Solving differential equations with SciPy

Newton’s fundamental discovery, the one which he considered necessary to keep secret and published only in the form of an anagram, consists of the following: Data aequatione quotcunque fluentes quantitates involvente, fluxiones invenire; et vice versa. In contemporary mathematical language, this means: “It is useful to solve differential equations”.

Vladimir Arnold, Geometrical Methods in the Theory of Ordinary Differential Equations

While Arnold (and Newton) are of course right the problem is that solving differential equations is not possible in general. Even the simplest example of a first order ordinary differential equation (ODE) in a single variable

\[ \frac{dx}{dt} = f(x, t) \tag{1}\]

cannot be solved for general \(f(x,t)\) 1. Of course, formulating a physical (or whatever) system in terms of differential equations represents a nontrivial step on the road to understanding it, but a lot remains to be done.

Numerical analysis of differential equations is a colossal topic in applied mathematics and we are barely going to scratch the surface. The important thing is to be able to access existing solvers (and implement your own if necessary) and crucially to understand their limitations.

1 Euler’s method

The basic idea behind all ODE solvers is to introduce a discretization of the equation and its solution \(x_j\equiv x(t_j)\) at time points \(t_j = hj\) for some step size \(h\) and \(j=0, 1, \ldots\). The very simplest approach is called Euler’s method 2 and approximates the derivative on the left hand side of Equation 1 as

\[ \frac{dx}{dt}\Bigg|_{t=t_j} \approx \frac{x_{j+1} - x_j}{h}. \tag{2}\]
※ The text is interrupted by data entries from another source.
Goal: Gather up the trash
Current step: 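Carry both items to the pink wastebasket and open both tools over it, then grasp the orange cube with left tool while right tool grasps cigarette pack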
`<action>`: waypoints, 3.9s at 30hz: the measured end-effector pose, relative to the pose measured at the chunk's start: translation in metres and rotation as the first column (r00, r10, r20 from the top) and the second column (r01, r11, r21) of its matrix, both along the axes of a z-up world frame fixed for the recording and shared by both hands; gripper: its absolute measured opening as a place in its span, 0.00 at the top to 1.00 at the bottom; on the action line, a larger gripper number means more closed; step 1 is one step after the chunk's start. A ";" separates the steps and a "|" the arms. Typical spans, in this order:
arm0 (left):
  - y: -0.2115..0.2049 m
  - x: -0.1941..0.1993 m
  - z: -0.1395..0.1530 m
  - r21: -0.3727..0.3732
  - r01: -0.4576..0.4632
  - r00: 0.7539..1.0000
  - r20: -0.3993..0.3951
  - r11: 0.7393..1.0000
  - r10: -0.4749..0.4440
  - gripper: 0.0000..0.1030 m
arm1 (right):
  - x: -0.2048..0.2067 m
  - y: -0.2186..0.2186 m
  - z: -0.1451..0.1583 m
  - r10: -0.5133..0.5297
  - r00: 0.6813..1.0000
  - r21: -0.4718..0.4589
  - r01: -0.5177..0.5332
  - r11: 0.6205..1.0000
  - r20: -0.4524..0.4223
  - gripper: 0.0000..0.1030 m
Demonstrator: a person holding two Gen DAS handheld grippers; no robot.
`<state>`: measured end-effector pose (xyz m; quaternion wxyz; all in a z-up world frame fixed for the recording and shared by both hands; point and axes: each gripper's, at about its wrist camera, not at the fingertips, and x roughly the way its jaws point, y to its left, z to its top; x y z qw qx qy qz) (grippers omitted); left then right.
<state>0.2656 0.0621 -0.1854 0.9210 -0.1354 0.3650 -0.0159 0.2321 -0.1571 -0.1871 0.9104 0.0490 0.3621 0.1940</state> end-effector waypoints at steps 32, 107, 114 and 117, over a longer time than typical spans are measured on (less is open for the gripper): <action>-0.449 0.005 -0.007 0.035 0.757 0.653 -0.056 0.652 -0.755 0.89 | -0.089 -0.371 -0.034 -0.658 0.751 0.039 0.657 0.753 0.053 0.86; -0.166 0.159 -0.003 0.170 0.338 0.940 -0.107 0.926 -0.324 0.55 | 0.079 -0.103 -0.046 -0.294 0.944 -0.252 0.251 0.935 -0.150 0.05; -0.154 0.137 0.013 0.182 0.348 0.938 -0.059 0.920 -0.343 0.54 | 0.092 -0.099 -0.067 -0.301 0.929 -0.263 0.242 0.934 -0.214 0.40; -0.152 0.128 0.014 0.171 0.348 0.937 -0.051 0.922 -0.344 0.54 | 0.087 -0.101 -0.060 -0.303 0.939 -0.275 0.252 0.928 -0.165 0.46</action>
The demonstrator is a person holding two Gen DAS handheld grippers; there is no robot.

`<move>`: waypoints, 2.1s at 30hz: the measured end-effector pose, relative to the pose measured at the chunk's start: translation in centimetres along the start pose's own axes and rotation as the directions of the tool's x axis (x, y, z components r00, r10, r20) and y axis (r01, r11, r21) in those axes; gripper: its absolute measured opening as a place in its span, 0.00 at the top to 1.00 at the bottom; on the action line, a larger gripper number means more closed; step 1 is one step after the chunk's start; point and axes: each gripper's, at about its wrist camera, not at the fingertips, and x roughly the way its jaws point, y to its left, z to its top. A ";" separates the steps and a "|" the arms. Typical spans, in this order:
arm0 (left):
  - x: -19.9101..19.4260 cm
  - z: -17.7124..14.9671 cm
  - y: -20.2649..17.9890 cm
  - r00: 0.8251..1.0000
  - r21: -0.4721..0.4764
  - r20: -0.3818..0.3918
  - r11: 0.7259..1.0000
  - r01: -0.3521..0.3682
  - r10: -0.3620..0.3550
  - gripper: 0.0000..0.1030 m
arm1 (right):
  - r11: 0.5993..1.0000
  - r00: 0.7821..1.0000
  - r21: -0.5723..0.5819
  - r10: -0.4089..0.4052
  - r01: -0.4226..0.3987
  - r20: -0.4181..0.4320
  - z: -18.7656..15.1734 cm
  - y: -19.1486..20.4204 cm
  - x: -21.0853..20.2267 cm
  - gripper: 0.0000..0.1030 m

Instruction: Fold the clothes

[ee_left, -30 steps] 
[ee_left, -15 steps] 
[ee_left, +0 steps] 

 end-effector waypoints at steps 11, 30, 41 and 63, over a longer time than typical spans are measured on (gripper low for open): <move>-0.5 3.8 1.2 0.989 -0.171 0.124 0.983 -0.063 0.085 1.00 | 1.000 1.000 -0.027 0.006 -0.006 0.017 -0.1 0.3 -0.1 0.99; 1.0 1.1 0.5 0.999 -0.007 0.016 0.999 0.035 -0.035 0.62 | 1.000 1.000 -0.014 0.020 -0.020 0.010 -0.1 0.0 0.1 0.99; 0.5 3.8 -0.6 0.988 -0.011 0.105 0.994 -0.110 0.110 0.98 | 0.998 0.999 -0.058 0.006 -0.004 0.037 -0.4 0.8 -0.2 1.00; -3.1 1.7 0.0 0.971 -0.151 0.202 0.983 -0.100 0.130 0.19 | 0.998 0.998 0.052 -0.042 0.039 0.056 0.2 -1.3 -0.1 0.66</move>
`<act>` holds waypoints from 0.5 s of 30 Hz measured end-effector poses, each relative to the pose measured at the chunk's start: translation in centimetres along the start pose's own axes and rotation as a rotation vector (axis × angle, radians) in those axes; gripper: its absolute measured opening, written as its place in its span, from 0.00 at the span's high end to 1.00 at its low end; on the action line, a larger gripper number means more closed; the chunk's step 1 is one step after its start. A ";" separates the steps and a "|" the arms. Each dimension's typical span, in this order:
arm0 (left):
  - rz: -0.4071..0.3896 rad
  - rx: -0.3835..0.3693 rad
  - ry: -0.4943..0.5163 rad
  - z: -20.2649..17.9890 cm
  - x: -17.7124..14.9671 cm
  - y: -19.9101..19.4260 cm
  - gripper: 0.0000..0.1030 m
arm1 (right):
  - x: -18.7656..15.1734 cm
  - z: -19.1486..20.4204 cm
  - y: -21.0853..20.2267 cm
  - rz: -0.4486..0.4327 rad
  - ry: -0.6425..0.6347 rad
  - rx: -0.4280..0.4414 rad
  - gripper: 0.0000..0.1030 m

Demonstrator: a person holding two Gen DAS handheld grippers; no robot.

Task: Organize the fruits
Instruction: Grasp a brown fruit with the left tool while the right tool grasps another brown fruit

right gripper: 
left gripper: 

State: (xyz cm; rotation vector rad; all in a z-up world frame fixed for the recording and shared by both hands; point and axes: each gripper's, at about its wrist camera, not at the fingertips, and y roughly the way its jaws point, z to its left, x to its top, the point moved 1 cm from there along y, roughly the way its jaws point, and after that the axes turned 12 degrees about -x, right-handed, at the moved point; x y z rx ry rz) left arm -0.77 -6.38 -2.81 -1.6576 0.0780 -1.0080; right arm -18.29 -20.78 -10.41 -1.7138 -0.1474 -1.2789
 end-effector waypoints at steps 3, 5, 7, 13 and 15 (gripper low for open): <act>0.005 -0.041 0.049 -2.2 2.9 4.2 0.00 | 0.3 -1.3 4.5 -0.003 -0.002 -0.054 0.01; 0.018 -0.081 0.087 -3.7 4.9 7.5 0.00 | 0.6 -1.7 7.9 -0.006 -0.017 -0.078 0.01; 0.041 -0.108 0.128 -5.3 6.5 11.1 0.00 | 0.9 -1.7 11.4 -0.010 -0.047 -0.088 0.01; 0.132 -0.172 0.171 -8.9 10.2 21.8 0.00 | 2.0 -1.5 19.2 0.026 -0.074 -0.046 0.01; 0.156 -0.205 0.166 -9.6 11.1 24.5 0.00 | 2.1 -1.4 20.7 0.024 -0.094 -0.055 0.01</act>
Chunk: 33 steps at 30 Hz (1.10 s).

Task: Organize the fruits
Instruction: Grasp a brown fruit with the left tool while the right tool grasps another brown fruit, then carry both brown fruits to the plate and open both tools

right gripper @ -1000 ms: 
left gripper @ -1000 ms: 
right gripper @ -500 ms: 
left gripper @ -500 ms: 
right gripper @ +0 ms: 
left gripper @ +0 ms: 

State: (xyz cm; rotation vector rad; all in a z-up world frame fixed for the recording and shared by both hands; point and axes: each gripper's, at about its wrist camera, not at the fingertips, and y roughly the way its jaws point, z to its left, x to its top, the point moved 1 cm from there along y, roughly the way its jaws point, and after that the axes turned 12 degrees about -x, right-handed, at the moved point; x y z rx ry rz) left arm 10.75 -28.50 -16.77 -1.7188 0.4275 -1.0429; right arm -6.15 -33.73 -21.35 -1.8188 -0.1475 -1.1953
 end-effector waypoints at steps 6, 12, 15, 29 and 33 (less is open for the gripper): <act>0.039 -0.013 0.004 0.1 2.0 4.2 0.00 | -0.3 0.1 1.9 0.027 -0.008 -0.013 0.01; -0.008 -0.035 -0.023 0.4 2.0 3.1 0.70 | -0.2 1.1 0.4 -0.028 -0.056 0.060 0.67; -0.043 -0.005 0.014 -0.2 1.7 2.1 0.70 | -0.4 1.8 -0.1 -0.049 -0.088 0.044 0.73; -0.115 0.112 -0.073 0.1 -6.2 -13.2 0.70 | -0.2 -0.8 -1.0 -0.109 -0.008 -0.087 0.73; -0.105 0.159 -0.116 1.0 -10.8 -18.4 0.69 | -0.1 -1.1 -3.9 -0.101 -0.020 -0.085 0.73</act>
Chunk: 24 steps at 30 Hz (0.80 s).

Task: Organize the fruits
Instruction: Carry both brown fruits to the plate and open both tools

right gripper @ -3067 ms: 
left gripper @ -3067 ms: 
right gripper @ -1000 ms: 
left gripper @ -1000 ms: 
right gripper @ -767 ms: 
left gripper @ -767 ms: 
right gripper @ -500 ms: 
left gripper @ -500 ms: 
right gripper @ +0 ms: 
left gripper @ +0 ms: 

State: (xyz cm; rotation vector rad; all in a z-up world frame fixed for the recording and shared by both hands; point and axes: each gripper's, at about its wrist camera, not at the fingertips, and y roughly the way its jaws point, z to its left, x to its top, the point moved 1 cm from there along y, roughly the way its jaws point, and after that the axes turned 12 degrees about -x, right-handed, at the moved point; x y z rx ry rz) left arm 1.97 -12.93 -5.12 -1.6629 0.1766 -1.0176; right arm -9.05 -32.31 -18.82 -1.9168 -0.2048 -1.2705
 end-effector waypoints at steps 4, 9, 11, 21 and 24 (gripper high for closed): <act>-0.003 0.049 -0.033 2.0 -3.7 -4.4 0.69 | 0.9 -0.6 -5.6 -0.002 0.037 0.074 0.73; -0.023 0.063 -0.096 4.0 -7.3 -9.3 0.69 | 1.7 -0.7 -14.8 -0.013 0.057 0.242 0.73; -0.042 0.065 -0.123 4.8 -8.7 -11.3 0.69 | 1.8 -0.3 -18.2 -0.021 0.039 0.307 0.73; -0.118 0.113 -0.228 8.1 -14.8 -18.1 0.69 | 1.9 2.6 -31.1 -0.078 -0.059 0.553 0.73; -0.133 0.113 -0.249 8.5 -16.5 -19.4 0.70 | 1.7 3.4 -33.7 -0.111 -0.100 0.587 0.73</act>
Rearranging the ODE then gives the update rule

\[ x_{j+1} = x_j + hf(x_j, t_j). \tag{3}\]

Once an initial condition \(x_0\) is specified, subsequent values can be obtained by iteration.

Notice that Equation 2 involved a forward finite difference: the derivative at time \(t_j\) was approximated in terms of \(x_j\) and \(x_{j+1}\) (i.e. one step forward in time). Why do this? So that the update rule Equation 3 is an explicit formula for \(x_{j+1}\) in terms of \(x_j\). This is called an explicit method. If we had used the backward derivative we would end up with backward Euler method \[ x_{j+1} = x_j + hf(x_{j+1}, t_{j+1}) \tag{4}\]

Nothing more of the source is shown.